После обеда заставил Кольман ученика своего показать нам свои этюды с деревьев, на что ученик неохотно согласился. Этюды сделаны черным и белым карандашом на серой бумаге. И сделаны так превосходно, так отчетливо, что я не мог налюбоваться ими. За один из этих этюдов он получил вторую серебряную медаль. И добрый Кольман, как торжество ученика своего, хвалил этот рисунок до небес и всем святым божился, что он сам не нарисует так прекрасно.
Так как Штернбергу оставалось только два дня, не более, провести с нами, то Йохим и спросил у него, как он намерен распорядиться этими днями? Штернберг, кажется, об этом и не подумал. И Йохим предложил вот что. Завтра, т. е. в воскресенье, посетить Строганова и Юсупова галереи, а в понедельник Эрмитаж. Проект был принят. И на другой день заехали мы к Йохиму и отправились в галерею Юсупова. Доложили князю, что такие-то художники просят позволения посмотреть его галерею, на что вежливый хозяин велел сказать нам, что сегодня воскресенье и прекрасная погода, а потому и советует нам, вместо изящных произведений, насладиться лучше великолепной погодою. Нам, разумеется, осталося поблагодарить князя за обязательный совет и больше ничего. Чтобы не выслушать подобного совета и у Строганова, мы отправились в Эрмитаж и часа три наслаждались, как истинные поклонники прекрасного искусства. Обедали у Йохима, а вечер провели в театре.
В понедельник поутру Штернберг получил записку от Даля. Владимир Иванович писал ему, чтобы он в три часа был готов к выезду. Он поехал проститься с своими друзьями, а я принялся укладывать его чемодан. К трем часам мы уже были у Даля, а в четыре мы поцеловались с Штернбергом у Средней рогатки, и я один возвратился в Петербург, чуть-чуть не в слезах. Думал было заехать к Йохиму, но мне хотелось уединения и не хотелось ехать к себе на квартиру: я боялся пустоты, которая меня поразит дома. Отпустив у заставы извозчика, я пошел пешком. Пространство, пройденное мною, не утомило меня, как я этого ожидал, и я долго еще [ходил] по набережной против Академии. В квартире Карла Павловича светился огонь; огонь вскоре погас, и через минуту вышел он с женою на набережную. Я, чтобы не встретиться с ними, ушел к себе и, не зажигая огня, разделся и лег в постель.

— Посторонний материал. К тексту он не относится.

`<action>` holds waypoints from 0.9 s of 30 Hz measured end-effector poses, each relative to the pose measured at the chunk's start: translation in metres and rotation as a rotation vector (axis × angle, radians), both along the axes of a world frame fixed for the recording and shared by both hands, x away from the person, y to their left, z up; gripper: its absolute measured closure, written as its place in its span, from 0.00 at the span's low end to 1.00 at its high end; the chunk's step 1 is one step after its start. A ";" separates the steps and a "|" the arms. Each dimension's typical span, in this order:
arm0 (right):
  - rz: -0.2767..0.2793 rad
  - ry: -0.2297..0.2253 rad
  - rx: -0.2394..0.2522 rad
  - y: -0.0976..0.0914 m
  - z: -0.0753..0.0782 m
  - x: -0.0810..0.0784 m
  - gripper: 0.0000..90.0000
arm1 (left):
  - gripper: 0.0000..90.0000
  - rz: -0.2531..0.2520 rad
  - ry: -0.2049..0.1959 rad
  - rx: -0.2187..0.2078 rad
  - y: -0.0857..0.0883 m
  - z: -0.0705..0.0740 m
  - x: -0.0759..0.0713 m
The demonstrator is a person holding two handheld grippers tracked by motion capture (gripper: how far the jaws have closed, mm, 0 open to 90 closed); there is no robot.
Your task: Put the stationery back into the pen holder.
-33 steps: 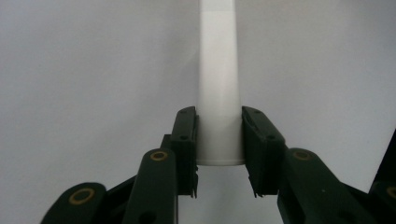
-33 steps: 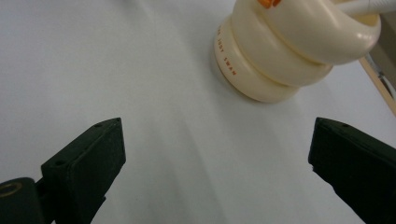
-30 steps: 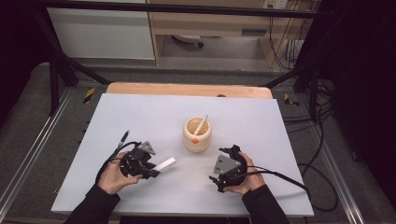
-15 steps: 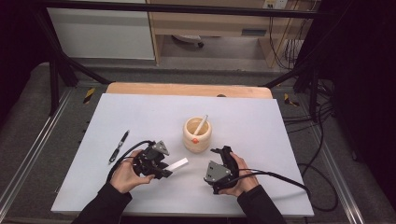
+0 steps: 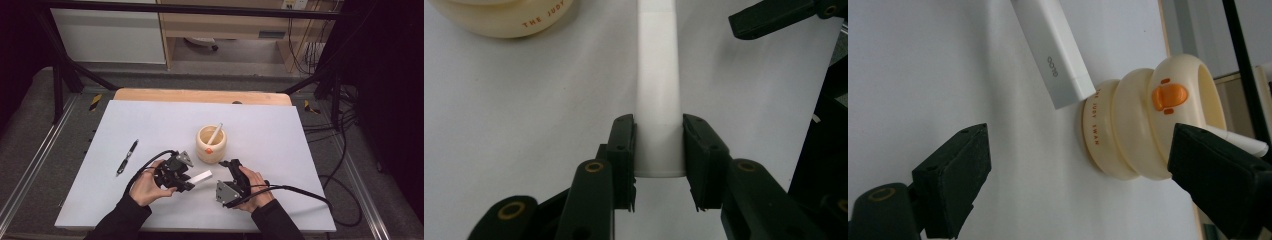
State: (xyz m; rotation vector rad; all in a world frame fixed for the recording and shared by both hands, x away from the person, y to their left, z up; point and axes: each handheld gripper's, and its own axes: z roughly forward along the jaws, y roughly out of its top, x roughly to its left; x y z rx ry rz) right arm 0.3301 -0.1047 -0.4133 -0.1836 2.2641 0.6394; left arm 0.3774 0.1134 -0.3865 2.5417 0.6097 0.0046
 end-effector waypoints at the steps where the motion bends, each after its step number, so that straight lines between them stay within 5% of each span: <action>1: 0.006 -0.017 -0.007 0.001 0.000 -0.001 0.15 | 0.74 0.000 0.000 -0.002 -0.002 0.000 0.000; 11: 0.071 -0.163 -0.094 0.008 -0.004 -0.007 0.30 | 0.75 0.010 -0.002 -0.019 -0.015 0.004 0.000; 27: 0.120 -0.276 -0.137 0.014 -0.007 -0.007 0.54 | 0.74 0.030 0.002 -0.064 -0.030 0.012 0.002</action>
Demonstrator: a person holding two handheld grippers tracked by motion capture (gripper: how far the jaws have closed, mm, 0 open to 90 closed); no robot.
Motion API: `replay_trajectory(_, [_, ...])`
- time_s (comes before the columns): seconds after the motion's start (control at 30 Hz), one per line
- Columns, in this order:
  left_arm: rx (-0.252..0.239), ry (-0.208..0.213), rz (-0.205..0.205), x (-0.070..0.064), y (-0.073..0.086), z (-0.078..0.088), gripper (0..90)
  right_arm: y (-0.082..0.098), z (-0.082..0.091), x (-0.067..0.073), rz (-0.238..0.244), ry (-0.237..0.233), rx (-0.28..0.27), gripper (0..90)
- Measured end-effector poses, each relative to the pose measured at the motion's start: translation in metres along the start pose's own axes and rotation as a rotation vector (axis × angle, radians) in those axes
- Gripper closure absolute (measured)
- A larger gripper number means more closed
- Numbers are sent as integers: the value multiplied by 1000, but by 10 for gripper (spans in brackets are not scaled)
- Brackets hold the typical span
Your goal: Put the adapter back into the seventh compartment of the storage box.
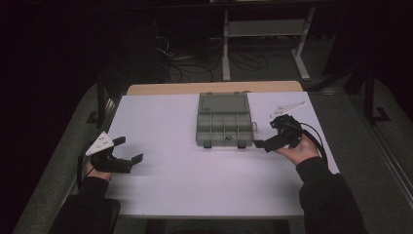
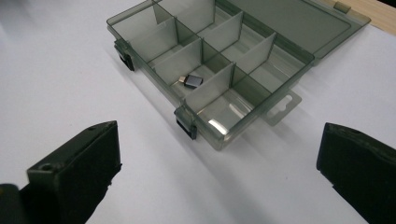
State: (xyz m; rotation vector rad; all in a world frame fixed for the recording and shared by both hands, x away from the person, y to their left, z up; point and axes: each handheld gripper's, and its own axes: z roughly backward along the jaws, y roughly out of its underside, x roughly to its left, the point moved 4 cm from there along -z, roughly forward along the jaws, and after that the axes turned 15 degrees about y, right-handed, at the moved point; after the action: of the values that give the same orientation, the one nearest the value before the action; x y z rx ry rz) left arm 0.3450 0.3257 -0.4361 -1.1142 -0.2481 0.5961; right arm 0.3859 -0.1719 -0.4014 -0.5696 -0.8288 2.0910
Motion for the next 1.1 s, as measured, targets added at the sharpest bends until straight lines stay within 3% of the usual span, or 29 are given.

Я теперь почти не бываю дома: скука и пустота без Штернберга. Михайлов опять поселился со мною и по-прежнему не сидит дома. Он тоже где-то познакомился с мичманом Оболонским, вероятно у Элькана. Он часто приходит ночью, и если Михайлова нету дома, то он ложится спать на его постели. Юноша этот мне начинает менее нравиться, чем прежде: или он действительно однообразен, или это мне так кажется, потому что я сам теперь на себя не похож. И в самом деле, классы посещаю по-прежнему исправно, но работаю вяло. Карл Павлович это заметил; мне это досадно, и я не знаю, как исправиться. Эмилия Карловна со мною по-прежнему любезна и по-прежнему играет со мною в гальбецвельф. Вскоре после уезда Штернберга он велел мне приготовить карандаши и бумагу. Он хочет нарисовать 12 головок с жены своей в разных поворотах для предполагаемой картины из баллады Жуковского «12 спящих дев». Бумага и карандаши лежат, однако ж, без всякого употребления.